Photo: Megan John, Nautilus Staff
The Bernice E. Powell Maritime Education Scholarship was presented to students by Helen Jenswold during the Endowed Scholarship evening.

 

On October 26th Texas A&M University at Galveston held its second annual Endowment Scholarship reception. This ceremony recognized over seventy students from many diverse backgrounds to celebrate their accomplishments. Students applied for scholarships early in the year, and after their applications were reviewed they were hand selected to receive various awards. The reception invites the donors who provide the scholarship to see the campus and meet and mingle with the awardees. Every scholarship is different. For some there are only one recipient, while others can have up to seventeen. Nevertheless, every award is special and unique as it recognizes the accomplishments of each individual. 

Some of the scholarships are named in memorial to lost loved ones. By providing the scholarship, families give the opportunity to recipients to continue the values and beliefs of the scholarships namesake. Often times the memorial scholarship reflects an individual who had a passion for the water and studies that take you out of the classroom. All the students exemplified values of leadership and ethics. In addition to success in the classroom and an active dedication to the hands on side of learning, all recipients give justice to the standards set by the donors.

Connor Costello, ’18, was honored to receive the Joseph B. Morreale Memorial Award from the O’Donel family. At the event he was given the opportunity to meet the donor and build a relationship for the years to come. “It was a good thing, I got to meet and talk about the scholarship with their entire family, grandmother, and daughter. They asked me about my major and they got to talk to me about their time in college” said Costello whose hometown is Lake Jackson. “It was good to see that over 80 students were getting scholarships and have all the donors show up,” Costello mentioned.

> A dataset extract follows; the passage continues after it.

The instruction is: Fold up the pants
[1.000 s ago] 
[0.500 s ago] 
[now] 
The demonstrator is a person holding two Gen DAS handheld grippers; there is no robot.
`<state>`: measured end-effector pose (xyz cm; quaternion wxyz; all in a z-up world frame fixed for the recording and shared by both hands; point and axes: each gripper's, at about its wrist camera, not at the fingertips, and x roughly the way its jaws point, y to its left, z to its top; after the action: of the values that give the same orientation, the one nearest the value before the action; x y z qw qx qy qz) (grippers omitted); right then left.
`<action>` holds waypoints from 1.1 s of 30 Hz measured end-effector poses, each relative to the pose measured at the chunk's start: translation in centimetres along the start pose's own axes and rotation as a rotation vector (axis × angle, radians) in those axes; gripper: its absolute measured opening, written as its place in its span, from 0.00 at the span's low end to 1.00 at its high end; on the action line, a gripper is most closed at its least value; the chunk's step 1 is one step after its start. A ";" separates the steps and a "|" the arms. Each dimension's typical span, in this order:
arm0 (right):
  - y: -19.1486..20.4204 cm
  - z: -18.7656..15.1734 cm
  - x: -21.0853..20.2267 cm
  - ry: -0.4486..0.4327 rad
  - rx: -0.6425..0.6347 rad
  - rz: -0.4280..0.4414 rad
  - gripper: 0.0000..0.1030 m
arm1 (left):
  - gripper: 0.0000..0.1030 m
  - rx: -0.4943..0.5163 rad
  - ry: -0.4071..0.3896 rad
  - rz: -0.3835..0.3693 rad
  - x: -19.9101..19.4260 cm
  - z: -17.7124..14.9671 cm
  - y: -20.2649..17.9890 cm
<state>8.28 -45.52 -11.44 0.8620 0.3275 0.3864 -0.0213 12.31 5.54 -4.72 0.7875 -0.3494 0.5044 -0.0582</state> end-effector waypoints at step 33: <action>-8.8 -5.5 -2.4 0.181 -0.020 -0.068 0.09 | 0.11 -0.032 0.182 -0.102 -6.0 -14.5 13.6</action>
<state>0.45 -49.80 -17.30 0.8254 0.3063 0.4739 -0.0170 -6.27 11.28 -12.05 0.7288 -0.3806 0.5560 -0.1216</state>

The event has nearly doubled in size compared to the year before. The first floor lobby of OCSB could barely accommodate the growing event. However plans for next year are bright with the expected new waterfront pavilion that will begin ground breaking this year. The new banquet room and pavilion area behind OCSB will host the event in the future, and should have plenty of room for expected growth of the reception. Some of the donors that were at the Endowment scholarship were Captain Jack Smith who was in the first class to graduate from the Texas A&M Maritime academy. Another in attendance was Commander Jim Sterling who started the Sea Aggie Band back in 1969, and later revived the band back in 2011.

The reception gave donors a chance to give back to a program that has given them so much. The opportunity to help with the financial cost of college to a promising student helps promote good values and a sense of community. Beyond the value of the scholarship is the relationship the donor creates with the student. Costello said that, “they told me to call them anytime to go and get lunch.”  For many of the students, it is their first time to understand the full grasp of how the Aggie network relates to the Aggie family.